Racial/Ethnic Disparities in Chronic Diseases of Youths and Access to Health Care in the United States

1Health Education and Public Health, University of Toledo, Toledo, OH 43606, USA
2Community Health, Ball State University, Muncie, IN 47306, USA
3Public Health, Eastern Kentucky University, Richmond, KY 40475, USA
4Health Sciences, Otterbein University, Westerville, OH 43081, USA

Received 30 April 2013; Accepted 8 August 2013

Academic Editor: Raul A. Mendoza-Sassi

Copyright © 2013 James H. Price et al. This is an open access article distributed under the Creative Commons Attribution License, which permits unrestricted use, distribution, and reproduction in any medium, provided the original work is properly cited.

Abstract

Racial/ethnic minorities are 1.5 to 2.0 times more likely than whites to have most of the major chronic diseases. Chronic diseases are also more common in the poor than the nonpoor and this association is frequently mediated by race/ethnicity. Specifically, children are disproportionately affected by racial/ethnic health disparities. Between 1960 and 2005 the percentage of children with a chronic disease in the United States almost quadrupled with racial/ethnic minority youth having higher likelihood for these diseases.

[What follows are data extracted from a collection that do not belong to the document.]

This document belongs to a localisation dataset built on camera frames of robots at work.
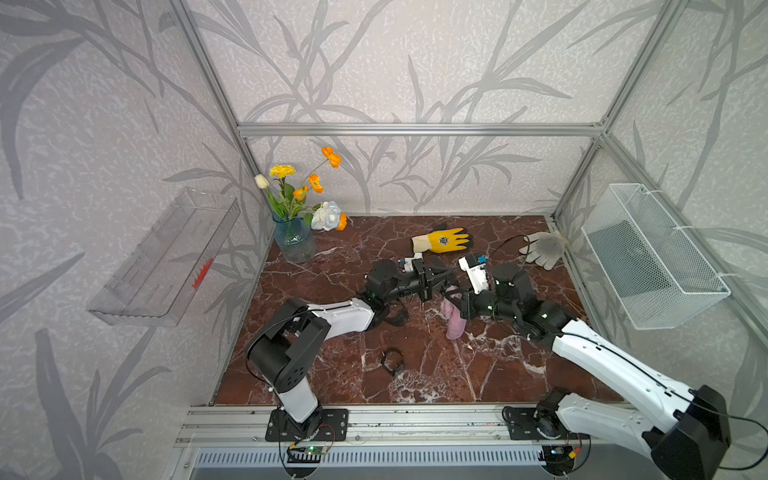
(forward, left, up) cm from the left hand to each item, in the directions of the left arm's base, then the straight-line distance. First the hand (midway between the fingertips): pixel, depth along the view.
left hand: (454, 276), depth 74 cm
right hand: (-3, +2, -4) cm, 5 cm away
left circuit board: (-34, +35, -27) cm, 56 cm away
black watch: (-3, +1, -2) cm, 3 cm away
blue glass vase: (+23, +48, -15) cm, 56 cm away
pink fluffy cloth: (-7, -1, -13) cm, 15 cm away
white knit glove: (+29, -42, -25) cm, 57 cm away
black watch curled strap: (-12, +16, -25) cm, 32 cm away
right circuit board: (-35, -25, -27) cm, 51 cm away
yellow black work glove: (+30, -2, -23) cm, 38 cm away
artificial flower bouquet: (+25, +48, +1) cm, 54 cm away
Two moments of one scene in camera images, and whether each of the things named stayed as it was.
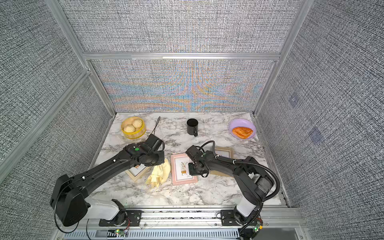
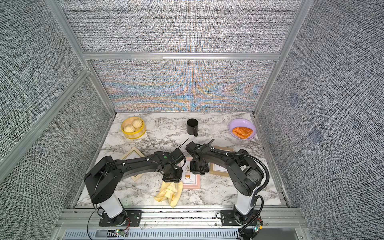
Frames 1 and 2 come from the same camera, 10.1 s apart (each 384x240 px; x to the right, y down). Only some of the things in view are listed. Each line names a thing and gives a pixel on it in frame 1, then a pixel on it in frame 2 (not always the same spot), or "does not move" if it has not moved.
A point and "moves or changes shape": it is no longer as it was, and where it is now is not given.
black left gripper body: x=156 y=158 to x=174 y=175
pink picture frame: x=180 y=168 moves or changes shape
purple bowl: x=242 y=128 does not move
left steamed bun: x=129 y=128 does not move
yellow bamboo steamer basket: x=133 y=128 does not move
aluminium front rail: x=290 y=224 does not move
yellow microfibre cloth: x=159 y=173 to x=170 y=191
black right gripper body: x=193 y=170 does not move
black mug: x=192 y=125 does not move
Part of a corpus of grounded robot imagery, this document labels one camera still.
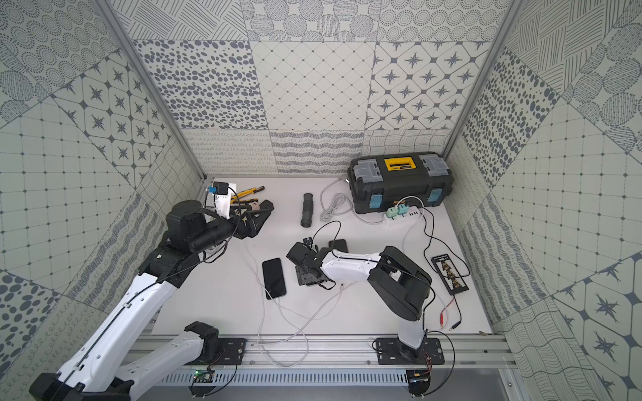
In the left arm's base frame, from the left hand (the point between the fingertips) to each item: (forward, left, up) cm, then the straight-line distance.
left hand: (253, 202), depth 69 cm
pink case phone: (+7, -25, -35) cm, 43 cm away
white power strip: (+20, -57, -31) cm, 68 cm away
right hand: (-6, -15, -33) cm, 37 cm away
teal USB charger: (+20, -51, -27) cm, 61 cm away
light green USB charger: (+18, -46, -27) cm, 57 cm away
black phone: (-8, -1, -33) cm, 34 cm away
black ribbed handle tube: (+22, -11, -32) cm, 40 cm away
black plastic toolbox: (+24, -39, -16) cm, 48 cm away
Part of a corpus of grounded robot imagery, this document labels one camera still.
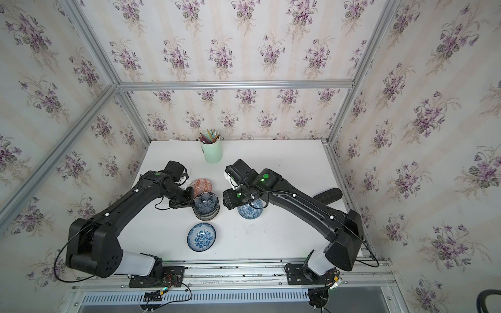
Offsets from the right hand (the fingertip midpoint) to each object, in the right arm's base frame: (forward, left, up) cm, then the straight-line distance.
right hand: (231, 201), depth 72 cm
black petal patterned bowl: (+5, +13, -13) cm, 19 cm away
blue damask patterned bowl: (+5, -7, -20) cm, 22 cm away
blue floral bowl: (-8, +14, -19) cm, 24 cm away
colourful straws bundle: (+42, +16, -8) cm, 46 cm away
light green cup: (+35, +14, -12) cm, 39 cm away
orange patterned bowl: (+17, +18, -17) cm, 30 cm away
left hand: (+3, +16, -10) cm, 19 cm away
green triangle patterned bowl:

The most common major chronic diseases of youth in the United States are asthma, diabetes mellitus, obesity, hypertension, dental disease, attention-deficit/hyperactivity disorder, mental illness, cancers, sickle-cell anemia, cystic fibrosis, and a variety of genetic and other birth defects. This review will focus on the psychosocial rather than biological factors that play important roles in the etiology and subsequent solutions to these health disparities because they should be avoidable and they are inherently unjust. Finally, this review examines access to health services by focusing on health insurance and dental insurance coverage and access to school health services.